Errors after updating

After updating the package from the AUR, the database migrations and asset updates will sometimes fail. These steps may resolve the issue, if a simple reboot does not.

First, move to the gitlab installation directory.

# cd /usr/share/webapps/gitlab

If every gitlab page gives a 500 error, then the database migrations and the assets are probably stale. If not, skip this step.

# su - gitlab -s /bin/sh -c "cd '/usr/share/webapps/gitlab'; bundle-2.3 exec rake db:migrate RAILS_ENV=production"

If gitlab is constantly waiting for the deployment to finish, then the assets have probably not been recompiled.

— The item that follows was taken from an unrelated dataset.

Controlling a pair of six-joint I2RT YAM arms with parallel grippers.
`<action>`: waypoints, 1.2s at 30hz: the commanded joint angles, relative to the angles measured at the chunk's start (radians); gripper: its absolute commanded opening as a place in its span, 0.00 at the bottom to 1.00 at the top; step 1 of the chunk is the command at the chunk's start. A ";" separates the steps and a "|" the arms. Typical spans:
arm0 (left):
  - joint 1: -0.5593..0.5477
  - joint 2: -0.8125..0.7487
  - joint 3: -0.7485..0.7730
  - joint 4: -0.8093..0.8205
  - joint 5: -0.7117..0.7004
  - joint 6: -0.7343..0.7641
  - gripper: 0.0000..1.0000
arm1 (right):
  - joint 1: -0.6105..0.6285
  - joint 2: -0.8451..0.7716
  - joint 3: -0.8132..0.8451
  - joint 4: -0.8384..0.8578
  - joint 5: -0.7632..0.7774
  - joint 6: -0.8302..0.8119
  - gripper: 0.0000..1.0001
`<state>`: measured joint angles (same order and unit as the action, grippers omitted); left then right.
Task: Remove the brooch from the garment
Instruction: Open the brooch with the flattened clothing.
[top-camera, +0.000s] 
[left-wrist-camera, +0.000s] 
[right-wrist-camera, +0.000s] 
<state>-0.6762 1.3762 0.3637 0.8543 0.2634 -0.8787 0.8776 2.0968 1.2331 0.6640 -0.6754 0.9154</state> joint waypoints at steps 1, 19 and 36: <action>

# su - gitlab -s /bin/sh -c "cd '/usr/share/webapps/gitlab'; bundle-2.3 exec rake gitlab:assets:clean gitlab:assets:compile cache:clear RAILS_ENV=production"

Finally, restart the gitlab services and test your site.

# systemctl restart gitlab-unicorn gitlab-sidekiq gitlab-workhorse

Gitlab-Unicorn cannot access non-default repositories directory

If a custom repository storage directory is set in /home, disable the ProtectHome=true parameter in the gitlab-unicorn.service (see Systemd#Drop-in files and the relevant forum thread on gitlab.com).